Iryna Yanenkova, State organization “Institute for Economy and Forecasting of National academy of Ukraine”

Mikhaylo Kuzub, Kyiv National University of Trade and Economics

Iskandar Muda, Universitas Sumatera Utara, Medan, Indonesia

Viktor Nazarenko, Dragomanov National Pedagogical University

Citation Information: Shulha, O., Yanenkova, I., Kuzub, M., Muda, I., & Nazarenko, V. (2022). Modeling regarding detection of cyber threats features in banks activities. Journal of Management Information and Decision Sciences, 25(S1), 1-8.

Abstract

The following groups of banks` cyber threats have been identified: network and application layer attacks; social engineering; developed stable threats; cybercrime, master data violation. Banks are suffering from phishing attacks and bank roses, which is the most common mobile cyber threat, since most of smart phones holders also have a bank card. A neural network was created, consisting of a 1st hidden layer with two neurons, moreover, a mathematical interpretation of the source layer wa represented, as well as the 1st and 2nd hidden layers of the neuron. The constructed models were tested for quality and adequacy using the following coefficients: MISC misclassification rates, MSE and ASE error rates. Their results were analyzed and it was found that all the models created were describing the input data with the same accuracy, but nevertheless, the neural network model was the best. The probability prediction of cyber-threat signs occurrence during the transaction of mobile and Internet banking users was performed on the basis of the selected neural network model. As a result, it was found that 21.9% of transactions were likely to contain cyber-threats. The application of this model will enable the banking sector employees to detect cyber threats in transactions, thereby preventing mobile and internet banking users from possible losses caused by certain criminal activity.

Keywords

Cyber threat; Internet banking; Neural network model; Regression model; Decision tree.

JEL Classifications

M5, Q2

Introduction

The routine activities of banking systems are directly related to the usage of modern computer technologies and are fully dependent on the reliable and stable operation of electronic computers. Cyber threats in today's society are becoming more widespread. Nowadays, a successful attack by hackers can cut off electricity of an area or even a country, rob a bank or destroy a successful organization.

The banking sector is at the forefront of the list of targeted industries which is most prone to cybercrime attacks. That is why banks should always be vigilant and prompt in responding to information about potential threats, as well as the types of attacks and methods of their implementation.

The topicality of this problem is determined by the high level of banking sector vulnerability to cyber threats, the significant costs of cybersecurity in the banking sector, as well as the rapid pace of new cyber threats development.

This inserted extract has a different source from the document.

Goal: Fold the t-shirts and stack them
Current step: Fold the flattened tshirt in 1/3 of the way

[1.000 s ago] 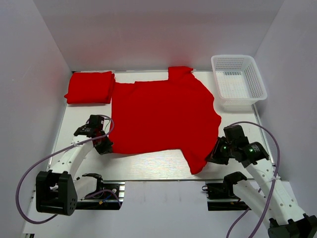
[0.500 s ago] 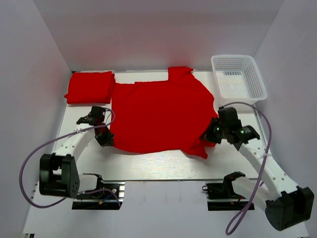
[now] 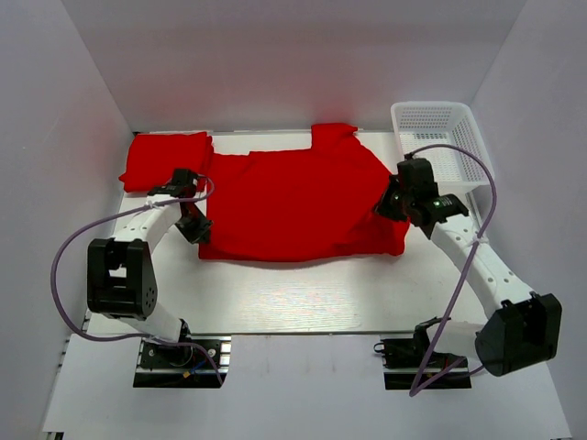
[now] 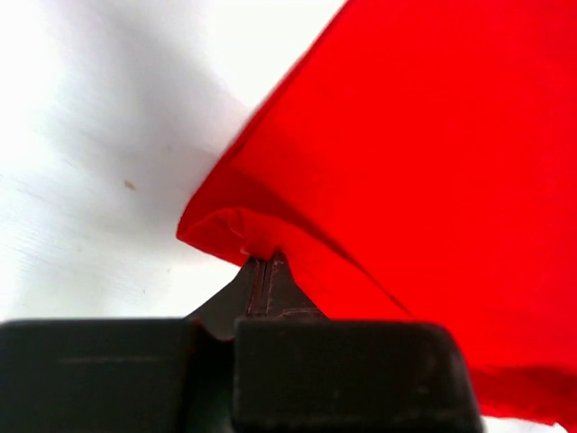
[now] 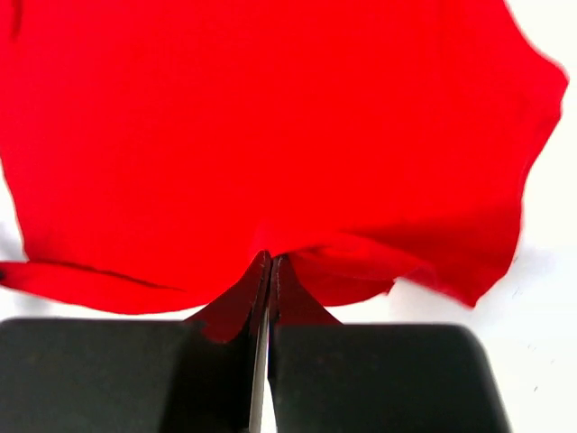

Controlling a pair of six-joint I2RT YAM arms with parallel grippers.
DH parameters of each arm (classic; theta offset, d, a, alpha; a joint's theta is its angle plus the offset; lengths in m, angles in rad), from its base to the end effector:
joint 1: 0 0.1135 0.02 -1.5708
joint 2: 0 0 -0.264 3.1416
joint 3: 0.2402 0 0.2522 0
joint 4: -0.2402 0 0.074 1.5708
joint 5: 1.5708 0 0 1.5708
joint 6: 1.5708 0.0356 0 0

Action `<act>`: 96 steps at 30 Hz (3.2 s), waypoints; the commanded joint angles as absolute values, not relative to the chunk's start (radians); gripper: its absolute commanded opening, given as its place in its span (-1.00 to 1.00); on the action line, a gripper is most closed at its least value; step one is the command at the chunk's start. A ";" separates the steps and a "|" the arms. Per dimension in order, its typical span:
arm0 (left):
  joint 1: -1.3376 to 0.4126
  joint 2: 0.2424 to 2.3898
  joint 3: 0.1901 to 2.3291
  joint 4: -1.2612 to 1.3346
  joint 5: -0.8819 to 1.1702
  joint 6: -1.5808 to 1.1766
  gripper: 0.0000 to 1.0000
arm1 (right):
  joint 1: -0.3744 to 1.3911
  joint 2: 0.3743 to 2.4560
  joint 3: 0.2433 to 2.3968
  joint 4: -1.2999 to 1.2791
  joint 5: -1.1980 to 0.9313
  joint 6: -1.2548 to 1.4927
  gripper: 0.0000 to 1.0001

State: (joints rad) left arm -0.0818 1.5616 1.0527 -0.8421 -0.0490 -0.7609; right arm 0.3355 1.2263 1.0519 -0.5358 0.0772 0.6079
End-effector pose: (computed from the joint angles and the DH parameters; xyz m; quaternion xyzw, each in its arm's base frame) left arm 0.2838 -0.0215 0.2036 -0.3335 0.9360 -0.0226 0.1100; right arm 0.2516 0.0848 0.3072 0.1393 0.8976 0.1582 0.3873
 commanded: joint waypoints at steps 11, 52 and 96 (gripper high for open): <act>-0.034 1.667 1.250 -0.770 -0.104 -0.732 -1.00 | 0.250 1.465 1.239 -0.385 0.063 0.496 -1.00; -0.034 1.754 1.465 -0.646 -0.056 -0.471 1.00 | 0.150 1.964 1.789 -0.575 -0.233 0.241 0.81; -0.083 1.215 0.804 -0.856 0.189 -0.495 1.00 | 0.121 0.988 0.569 -0.511 -0.193 0.443 0.81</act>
State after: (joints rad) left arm -0.0826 1.2842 0.7216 -0.7925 0.2100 -0.5095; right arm 0.1200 1.0122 0.4915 -0.4297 -0.1677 0.4805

The main goal of the study is to construct a mathematical model for identifying signs of cyber threats in the bank sphere and its practical implementation using the methods of intellectual analysis with the help of analytical package SAS Enterprise Miner.

Review of Previous Studies

Banking activities are closely linked to the usage of modern computer technologies and are fully dependent on the reliable and resistant operation of electronic systems. Worldwide experience testifies to the vulnerability of any company due to the fact that cybercrime has no national borders, and therefore hackers have the ability to threaten information systems anywhere in the world (Qamar et al., 2017; Martins et al., 2020).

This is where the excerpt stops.